PROBLEM TO SOLVE: Print every line of the listing below, starting with the line that holds "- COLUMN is" and going on through the line that holds "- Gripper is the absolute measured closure", both included, and print nothing else.

SOURCE DATA:
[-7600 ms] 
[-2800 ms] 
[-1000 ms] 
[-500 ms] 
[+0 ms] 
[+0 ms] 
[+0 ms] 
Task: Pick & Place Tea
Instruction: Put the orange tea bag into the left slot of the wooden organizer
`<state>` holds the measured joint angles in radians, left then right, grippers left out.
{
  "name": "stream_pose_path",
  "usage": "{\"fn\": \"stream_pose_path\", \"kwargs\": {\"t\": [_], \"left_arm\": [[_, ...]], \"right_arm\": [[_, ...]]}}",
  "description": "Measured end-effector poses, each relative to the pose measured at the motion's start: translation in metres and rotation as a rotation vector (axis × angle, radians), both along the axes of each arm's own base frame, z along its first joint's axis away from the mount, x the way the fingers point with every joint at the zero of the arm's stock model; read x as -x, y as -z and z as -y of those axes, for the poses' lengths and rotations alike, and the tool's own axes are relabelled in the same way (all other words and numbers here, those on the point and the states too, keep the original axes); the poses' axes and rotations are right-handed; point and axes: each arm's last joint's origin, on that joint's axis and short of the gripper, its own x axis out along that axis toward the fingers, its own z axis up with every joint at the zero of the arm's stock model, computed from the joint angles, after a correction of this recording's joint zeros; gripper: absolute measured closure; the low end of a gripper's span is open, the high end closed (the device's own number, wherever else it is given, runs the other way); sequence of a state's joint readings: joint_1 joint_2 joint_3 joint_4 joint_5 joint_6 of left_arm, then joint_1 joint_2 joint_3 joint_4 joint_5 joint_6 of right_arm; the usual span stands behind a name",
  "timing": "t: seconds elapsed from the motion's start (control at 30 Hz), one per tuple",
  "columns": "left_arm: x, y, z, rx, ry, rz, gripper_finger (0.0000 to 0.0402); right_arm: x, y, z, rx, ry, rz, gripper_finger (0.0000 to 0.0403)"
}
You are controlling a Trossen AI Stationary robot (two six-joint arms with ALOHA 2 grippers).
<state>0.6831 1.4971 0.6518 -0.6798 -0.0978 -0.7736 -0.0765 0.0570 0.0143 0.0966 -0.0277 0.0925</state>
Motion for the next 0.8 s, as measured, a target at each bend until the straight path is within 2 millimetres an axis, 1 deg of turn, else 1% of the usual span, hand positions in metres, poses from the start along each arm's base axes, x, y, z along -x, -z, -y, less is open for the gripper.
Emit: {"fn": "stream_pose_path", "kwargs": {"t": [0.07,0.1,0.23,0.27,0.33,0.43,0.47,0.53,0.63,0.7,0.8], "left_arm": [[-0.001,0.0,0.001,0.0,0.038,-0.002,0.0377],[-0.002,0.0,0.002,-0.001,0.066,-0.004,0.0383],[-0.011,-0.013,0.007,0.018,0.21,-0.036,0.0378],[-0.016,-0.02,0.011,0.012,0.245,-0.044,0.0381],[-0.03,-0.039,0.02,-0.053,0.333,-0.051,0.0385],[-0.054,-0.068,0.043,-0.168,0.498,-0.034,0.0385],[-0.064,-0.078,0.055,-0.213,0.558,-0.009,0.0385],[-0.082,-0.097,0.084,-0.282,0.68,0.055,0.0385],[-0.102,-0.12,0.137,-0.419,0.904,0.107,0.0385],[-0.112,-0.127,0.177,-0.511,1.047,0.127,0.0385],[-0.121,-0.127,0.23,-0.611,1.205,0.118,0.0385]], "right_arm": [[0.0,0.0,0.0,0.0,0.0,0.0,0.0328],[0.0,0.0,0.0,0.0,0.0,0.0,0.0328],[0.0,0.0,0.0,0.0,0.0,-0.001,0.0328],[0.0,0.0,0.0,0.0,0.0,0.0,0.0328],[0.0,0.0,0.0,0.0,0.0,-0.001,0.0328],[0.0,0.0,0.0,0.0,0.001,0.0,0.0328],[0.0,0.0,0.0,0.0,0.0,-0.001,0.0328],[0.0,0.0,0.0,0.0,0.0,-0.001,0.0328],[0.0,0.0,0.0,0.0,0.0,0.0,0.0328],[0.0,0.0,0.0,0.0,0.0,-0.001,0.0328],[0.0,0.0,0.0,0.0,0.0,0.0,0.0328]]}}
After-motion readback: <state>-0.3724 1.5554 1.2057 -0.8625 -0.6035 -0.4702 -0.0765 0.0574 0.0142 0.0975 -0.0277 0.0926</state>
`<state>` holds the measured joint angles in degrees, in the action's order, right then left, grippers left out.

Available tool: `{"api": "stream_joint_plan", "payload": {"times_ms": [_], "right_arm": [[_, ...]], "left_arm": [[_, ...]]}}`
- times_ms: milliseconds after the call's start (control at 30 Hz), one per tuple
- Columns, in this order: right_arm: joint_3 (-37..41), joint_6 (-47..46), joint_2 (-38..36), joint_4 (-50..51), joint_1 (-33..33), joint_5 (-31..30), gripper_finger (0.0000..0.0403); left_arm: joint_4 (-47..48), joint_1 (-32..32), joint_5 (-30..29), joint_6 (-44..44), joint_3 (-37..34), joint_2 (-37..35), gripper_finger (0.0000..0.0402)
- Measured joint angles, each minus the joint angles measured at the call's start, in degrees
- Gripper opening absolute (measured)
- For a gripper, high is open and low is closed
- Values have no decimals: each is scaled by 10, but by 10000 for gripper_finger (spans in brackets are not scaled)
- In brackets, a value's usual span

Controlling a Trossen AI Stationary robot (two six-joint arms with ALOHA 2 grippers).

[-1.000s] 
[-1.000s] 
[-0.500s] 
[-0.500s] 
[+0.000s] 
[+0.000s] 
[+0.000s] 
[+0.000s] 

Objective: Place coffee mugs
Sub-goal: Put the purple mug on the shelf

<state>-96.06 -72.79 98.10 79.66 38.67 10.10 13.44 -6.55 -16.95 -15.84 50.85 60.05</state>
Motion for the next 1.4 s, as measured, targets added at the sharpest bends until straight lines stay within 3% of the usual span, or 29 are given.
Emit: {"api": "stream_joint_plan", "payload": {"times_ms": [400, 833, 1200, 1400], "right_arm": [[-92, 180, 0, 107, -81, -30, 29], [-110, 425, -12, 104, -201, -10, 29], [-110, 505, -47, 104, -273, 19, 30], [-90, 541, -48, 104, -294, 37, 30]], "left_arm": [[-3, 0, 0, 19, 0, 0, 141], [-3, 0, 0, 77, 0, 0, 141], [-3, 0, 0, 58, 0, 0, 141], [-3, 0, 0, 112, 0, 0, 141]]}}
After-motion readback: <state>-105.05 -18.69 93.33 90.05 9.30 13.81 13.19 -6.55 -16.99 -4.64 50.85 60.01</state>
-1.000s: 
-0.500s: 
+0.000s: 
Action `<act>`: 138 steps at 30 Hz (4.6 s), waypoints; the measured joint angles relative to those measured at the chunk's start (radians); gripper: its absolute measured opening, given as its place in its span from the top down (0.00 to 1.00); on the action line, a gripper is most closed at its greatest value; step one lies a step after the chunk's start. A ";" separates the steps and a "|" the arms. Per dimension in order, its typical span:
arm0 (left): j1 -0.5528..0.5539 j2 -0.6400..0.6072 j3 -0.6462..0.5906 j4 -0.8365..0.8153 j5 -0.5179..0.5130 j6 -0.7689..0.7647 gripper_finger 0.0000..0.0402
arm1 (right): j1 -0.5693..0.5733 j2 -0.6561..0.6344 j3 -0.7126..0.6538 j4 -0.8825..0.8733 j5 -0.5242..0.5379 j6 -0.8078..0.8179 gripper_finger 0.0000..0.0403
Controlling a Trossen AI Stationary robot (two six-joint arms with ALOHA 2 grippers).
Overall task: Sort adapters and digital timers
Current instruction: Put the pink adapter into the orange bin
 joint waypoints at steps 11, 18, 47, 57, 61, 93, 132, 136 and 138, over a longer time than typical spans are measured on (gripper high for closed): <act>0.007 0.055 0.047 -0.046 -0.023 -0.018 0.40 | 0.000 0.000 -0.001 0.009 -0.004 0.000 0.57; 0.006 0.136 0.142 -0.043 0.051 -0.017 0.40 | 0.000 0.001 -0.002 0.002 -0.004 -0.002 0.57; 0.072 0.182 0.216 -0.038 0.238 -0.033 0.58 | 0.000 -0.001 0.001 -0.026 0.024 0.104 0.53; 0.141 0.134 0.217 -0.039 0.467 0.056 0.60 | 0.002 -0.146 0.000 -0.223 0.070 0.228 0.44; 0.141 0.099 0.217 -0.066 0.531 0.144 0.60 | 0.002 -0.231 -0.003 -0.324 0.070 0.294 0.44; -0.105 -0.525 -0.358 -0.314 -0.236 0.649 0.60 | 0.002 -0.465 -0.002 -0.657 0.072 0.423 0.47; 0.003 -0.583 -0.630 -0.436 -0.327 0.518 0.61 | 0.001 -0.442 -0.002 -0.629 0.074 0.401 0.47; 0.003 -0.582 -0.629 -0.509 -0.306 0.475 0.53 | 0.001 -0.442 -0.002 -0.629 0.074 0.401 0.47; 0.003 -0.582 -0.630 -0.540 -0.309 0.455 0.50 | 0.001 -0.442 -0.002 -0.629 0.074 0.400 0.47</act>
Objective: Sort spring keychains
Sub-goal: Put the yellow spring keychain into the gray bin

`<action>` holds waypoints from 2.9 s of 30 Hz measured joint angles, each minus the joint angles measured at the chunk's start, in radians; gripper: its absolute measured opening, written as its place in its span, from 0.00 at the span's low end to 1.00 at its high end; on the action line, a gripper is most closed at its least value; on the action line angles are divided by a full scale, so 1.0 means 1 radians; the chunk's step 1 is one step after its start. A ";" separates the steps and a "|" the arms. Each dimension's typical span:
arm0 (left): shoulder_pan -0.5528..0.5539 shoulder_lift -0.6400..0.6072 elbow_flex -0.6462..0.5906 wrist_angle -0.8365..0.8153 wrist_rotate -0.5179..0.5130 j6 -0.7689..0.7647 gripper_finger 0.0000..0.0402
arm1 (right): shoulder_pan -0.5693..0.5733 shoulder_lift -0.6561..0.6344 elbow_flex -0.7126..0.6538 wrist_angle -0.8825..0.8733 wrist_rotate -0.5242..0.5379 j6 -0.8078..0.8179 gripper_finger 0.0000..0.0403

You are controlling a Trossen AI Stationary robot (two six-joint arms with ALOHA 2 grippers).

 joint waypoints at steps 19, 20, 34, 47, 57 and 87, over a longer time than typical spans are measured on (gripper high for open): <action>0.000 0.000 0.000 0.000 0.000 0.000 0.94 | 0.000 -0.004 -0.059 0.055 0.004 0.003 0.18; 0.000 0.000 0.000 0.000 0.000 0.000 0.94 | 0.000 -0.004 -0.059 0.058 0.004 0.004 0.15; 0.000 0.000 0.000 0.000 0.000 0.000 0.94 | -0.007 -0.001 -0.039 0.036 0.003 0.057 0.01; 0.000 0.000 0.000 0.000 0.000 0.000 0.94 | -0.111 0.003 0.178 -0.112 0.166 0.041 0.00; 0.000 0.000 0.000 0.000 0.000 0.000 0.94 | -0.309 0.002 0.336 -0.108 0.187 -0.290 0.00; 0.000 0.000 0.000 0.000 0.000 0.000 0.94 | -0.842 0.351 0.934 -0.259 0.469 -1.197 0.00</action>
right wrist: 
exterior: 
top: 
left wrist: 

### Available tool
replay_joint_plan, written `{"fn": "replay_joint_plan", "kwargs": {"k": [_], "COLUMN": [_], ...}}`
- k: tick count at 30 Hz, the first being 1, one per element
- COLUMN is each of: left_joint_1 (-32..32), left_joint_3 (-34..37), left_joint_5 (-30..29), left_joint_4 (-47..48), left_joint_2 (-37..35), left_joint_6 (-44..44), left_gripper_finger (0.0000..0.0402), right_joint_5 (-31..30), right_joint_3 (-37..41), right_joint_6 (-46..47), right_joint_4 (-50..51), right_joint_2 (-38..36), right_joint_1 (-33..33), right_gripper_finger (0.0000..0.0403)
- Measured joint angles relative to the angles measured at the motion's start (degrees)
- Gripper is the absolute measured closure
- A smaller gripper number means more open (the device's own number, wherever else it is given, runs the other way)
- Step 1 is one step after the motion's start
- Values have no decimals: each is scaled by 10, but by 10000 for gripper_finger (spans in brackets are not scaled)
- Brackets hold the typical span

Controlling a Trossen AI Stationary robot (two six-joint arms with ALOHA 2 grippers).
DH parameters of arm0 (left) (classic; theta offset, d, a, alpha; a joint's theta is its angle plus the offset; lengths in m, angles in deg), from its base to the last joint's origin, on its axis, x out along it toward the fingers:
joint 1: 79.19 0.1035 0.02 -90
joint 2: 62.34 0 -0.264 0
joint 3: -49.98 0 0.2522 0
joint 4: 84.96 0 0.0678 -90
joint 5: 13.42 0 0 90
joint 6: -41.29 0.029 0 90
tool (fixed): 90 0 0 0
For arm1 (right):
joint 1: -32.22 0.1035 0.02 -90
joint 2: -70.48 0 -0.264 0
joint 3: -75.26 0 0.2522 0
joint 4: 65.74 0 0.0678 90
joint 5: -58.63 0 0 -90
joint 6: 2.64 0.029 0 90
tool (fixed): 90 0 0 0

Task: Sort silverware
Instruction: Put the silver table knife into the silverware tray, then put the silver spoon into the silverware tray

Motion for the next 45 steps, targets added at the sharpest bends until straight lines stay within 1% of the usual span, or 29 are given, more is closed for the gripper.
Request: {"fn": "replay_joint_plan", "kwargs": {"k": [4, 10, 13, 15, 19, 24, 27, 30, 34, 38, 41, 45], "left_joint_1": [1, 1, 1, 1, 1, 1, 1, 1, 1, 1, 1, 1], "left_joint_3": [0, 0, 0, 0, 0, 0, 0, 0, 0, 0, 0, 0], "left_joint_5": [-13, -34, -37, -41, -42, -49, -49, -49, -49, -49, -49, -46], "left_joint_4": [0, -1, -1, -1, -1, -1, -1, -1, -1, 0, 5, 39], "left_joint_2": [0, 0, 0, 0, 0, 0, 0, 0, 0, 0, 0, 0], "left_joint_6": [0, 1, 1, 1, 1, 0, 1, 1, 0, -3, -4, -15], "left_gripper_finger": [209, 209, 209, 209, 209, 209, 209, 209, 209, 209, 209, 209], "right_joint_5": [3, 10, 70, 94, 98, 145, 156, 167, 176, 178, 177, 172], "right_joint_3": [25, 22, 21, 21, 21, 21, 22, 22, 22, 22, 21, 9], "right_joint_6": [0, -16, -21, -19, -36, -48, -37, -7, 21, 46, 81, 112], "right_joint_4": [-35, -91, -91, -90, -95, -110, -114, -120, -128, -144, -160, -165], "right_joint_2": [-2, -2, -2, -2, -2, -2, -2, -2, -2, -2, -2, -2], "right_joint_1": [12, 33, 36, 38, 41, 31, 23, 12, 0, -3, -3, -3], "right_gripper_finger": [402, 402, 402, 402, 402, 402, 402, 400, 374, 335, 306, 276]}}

RESPONSE AREA:
- COLUMN is each of: left_joint_1 (-32..32), left_joint_3 (-34..37), left_joint_5 (-30..29), left_joint_4 (-47..48), left_joint_2 (-37..35), left_joint_6 (-44..44), left_gripper_finger (0.0000..0.0402), right_joint_5 (-31..30), right_joint_3 (-37..41), right_joint_6 (-46..47), right_joint_4 (-50..51), right_joint_2 (-38..36), right_joint_1 (-33..33), right_gripper_finger (0.0000..0.0403)
- Measured joint angles relative to the angles measured at the motion's start (degrees)
- Gripper is the absolute measured closure

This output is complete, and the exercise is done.